Ebenfalls diesen Sommer sorgte auch noch ein Fall von Paul Pogba für Aufsehen. Nach seinem Wechsel von Manchester United zu Juventus Turin brachte er einen bizarren Erpressungsversuch zur Anzeige. Sein eigener Bruder und eine Gruppe von Jugendfreunden forderten gemäss seinen Aussagen 13 Millionen Euro für «Schutzdienste». Diesen hat Pogba aus Angst zugestimmt.
Pogba gab zu Protokoll, am Rande eines Nationalmannschaftstermins von zwei maskierten Männern, die schusssichere Westen trugen, bedroht worden zu sein – mit Sturmgewehren. Er soll 100'000 Euro in bar übergeben haben – die restlichen Millionen sollten per Kryptowährung überwiesen werden. Dazu kam es aber nicht mehr. Pogba ging zur Polizei, die seinen Bruder und vier weitere Erpresser inzwischen inhaftiert haben.
Wie lange macht Dechamps das noch mit?
Was bis hierhin schon äusserst absonderlich klingt, wird sogar noch verrückter. Die Erpresser machten ihre Drohung wahr, die Öffentlichkeit über ein Treffen von Pogba und einem islamischen Schamanen zu informieren. Pogba soll diesen gebeten haben, Kylian Mbappé mit einem Fluch zu belegen.

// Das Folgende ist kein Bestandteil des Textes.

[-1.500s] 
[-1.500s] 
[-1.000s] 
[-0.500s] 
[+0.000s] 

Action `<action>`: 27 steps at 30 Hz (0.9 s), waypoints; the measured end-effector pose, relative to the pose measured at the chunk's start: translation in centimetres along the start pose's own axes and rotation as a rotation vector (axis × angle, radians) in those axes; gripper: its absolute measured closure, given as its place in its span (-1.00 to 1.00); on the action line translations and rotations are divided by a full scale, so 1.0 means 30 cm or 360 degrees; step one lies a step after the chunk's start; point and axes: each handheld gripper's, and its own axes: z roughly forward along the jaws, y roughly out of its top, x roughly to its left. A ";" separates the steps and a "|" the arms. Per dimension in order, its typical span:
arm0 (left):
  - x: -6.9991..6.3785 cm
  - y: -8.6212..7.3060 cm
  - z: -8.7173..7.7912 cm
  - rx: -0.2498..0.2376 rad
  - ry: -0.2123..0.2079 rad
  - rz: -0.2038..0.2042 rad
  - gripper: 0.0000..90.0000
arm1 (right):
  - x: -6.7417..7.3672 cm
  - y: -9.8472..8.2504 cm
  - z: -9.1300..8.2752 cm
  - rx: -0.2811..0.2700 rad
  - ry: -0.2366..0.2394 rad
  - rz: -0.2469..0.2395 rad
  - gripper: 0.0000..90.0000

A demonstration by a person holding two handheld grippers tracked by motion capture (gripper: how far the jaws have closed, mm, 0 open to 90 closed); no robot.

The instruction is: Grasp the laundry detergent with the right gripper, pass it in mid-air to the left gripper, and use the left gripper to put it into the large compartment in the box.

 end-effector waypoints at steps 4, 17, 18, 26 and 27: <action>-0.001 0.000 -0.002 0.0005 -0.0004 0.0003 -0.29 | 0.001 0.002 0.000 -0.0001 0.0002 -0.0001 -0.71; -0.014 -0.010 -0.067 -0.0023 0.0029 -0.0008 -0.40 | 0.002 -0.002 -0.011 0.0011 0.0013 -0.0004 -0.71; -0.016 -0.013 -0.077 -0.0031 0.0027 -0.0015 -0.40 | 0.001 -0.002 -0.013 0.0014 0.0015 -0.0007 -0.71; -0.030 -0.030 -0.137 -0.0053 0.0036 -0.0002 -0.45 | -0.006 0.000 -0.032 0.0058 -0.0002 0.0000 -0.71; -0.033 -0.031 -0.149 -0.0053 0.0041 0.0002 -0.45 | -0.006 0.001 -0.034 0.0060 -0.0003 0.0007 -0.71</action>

Nun wollte es Mbappé natürlich genauer wissen und stellte Pogba zur Rede. Dieser beteuerte aber wie schon bei seinen Aussagen bei der Polizei, dass er den Schamanen nur dafür bezahlt habe, ihn vor Verletzungen zu schützen, was im Übrigen auch nicht sonderlich gut funktioniert hat. Pogba zog sich zuletzt eine Knieverletzung zu. Die Genesung läuft zwar besser als erwartet, die WM könnte für ihn dennoch vom Tisch sein.
Ob Didier Dechamps dies im Endeffekt positiv oder negativ wertet, bleibt ihm überlassen. Immerhin bleibt ihm auch beim Ausfall mehrerer Stars noch immer eine Breite absoluter Top-Spieler. Fussballerisch hat wohl auch dieses Jahr keine National-Elf mehr zu bieten, skandaltechnisch aber auch nicht.